__THE TASK__. When checking the entries below, count every line with the word "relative", then give only that number.

Start of DATA SUPPLIED

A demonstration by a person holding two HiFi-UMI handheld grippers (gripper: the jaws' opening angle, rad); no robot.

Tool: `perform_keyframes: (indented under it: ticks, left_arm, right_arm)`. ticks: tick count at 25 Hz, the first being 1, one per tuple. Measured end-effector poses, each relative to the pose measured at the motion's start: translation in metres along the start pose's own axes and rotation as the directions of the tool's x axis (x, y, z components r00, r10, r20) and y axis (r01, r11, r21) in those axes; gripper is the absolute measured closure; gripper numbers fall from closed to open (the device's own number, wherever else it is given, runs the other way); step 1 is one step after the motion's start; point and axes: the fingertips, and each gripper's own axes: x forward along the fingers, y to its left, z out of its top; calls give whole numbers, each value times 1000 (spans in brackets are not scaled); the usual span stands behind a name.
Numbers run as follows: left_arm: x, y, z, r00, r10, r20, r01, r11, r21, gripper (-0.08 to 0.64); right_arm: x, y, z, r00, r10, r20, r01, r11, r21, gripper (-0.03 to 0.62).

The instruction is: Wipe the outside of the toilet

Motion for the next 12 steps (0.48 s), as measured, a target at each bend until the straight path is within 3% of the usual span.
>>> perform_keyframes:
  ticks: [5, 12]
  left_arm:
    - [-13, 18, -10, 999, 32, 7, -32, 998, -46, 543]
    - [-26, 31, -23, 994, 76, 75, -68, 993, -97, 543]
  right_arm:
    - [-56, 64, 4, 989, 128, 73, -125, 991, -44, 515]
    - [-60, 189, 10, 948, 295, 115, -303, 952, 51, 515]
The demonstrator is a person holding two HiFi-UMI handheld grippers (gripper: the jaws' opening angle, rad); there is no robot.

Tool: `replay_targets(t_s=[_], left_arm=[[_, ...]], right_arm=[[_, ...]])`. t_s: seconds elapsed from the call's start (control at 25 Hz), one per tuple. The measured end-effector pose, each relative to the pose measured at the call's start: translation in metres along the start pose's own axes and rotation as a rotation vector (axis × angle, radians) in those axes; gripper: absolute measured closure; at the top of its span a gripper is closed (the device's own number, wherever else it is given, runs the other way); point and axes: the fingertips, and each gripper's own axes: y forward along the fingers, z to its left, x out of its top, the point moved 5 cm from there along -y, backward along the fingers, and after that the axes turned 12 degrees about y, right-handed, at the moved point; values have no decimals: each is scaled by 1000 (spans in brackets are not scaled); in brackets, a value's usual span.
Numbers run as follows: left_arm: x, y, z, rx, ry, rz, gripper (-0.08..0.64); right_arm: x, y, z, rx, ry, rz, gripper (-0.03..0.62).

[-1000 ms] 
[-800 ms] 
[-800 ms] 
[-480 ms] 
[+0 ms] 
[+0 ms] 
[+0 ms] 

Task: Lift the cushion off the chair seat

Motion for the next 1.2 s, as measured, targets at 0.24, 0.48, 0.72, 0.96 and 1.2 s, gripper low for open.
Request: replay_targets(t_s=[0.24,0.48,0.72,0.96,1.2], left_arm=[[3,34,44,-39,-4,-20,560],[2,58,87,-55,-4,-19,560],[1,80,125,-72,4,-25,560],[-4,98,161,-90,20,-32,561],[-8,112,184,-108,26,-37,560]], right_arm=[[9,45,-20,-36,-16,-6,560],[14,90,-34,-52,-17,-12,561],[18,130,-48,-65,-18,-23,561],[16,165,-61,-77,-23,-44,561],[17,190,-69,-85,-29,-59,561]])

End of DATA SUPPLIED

__REPLY__. 2